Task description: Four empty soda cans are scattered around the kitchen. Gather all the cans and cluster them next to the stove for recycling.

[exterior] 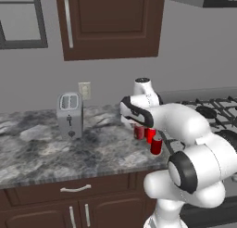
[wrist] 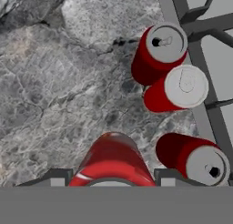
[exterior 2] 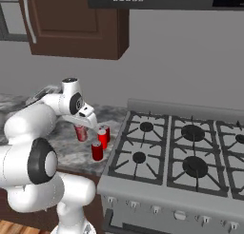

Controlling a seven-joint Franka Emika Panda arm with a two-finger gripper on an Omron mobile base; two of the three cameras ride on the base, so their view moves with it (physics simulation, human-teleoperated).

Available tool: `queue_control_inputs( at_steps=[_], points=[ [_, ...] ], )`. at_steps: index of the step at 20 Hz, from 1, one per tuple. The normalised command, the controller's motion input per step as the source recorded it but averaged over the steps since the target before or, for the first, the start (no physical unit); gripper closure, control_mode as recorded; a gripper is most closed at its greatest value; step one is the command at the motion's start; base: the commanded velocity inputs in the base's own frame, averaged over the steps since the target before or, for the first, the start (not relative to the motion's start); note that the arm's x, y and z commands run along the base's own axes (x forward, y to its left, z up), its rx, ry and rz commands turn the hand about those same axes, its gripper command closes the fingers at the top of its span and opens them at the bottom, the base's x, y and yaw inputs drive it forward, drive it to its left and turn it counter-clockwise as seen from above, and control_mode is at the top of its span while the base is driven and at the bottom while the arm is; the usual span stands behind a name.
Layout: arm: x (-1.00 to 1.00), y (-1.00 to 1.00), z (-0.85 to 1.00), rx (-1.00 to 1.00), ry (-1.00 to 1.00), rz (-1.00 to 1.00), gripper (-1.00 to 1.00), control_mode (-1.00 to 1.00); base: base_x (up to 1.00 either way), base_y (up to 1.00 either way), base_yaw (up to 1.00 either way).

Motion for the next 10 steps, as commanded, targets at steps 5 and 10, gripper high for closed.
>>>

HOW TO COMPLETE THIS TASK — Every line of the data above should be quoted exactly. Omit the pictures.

SOLVED EXERCISE —
Task description: Four empty soda cans are scattered around the kitchen. Gather all the cans and cluster them next to the stove for recycling.

[exterior] 
[wrist] 
[exterior 2] 

Controlling a seven-joint Franka Emika Panda arm with a two-finger gripper on an Omron mobile base; two of the three cameras ride on the base, so their view moves with it (physics simulation, human-teleoperated).

Available tool: `queue_control_inputs( at_steps=[_], points=[ [_, ...] ], )`. at_steps: index of the step at 20 Hz, from 1, one per tuple. The normalised command, the controller's motion input per step as the source recorded it but averaged over the steps since the target before or, for the first, the start (no physical unit); gripper closure, control_mode as recorded; a gripper is most closed at its greatest value; step one is the command at the motion's start; base: the commanded velocity inputs in the base's own frame, averaged over the steps since the target before or, for the first, the start (not relative to the motion's start); note that the arm's x, y and z commands run along the base's own axes (x forward, y to its left, z up), its rx, ry and rz commands turn the hand about those same axes, its gripper command closes the fingers at the top of its span and opens them at the bottom, the base's x, y and yaw inputs drive it forward, drive it to its left and turn it counter-clockwise as seen from above, and control_mode is at the top of its span while the base is driven and at the bottom while the arm is; the usual span stands behind a name.
Layout: arm: x (-1.00 to 1.00), y (-1.00 to 1.00), z (-0.85 to 1.00), rx (-1.00 to 1.00), ry (-1.00 to 1.00), rz (-1.00 to 1.00), gripper (-1.00 to 1.00), control_mode (-1.00 to 1.00); base: base_x (up to 1.00 either way), base_y (up to 1.00 either way), base_yaw (up to 1.00 either way).

Motion for the next 10 steps, as commanded, targets at steps 5 and 10, gripper high for closed.
>>>

Reply complete, and nothing else is required.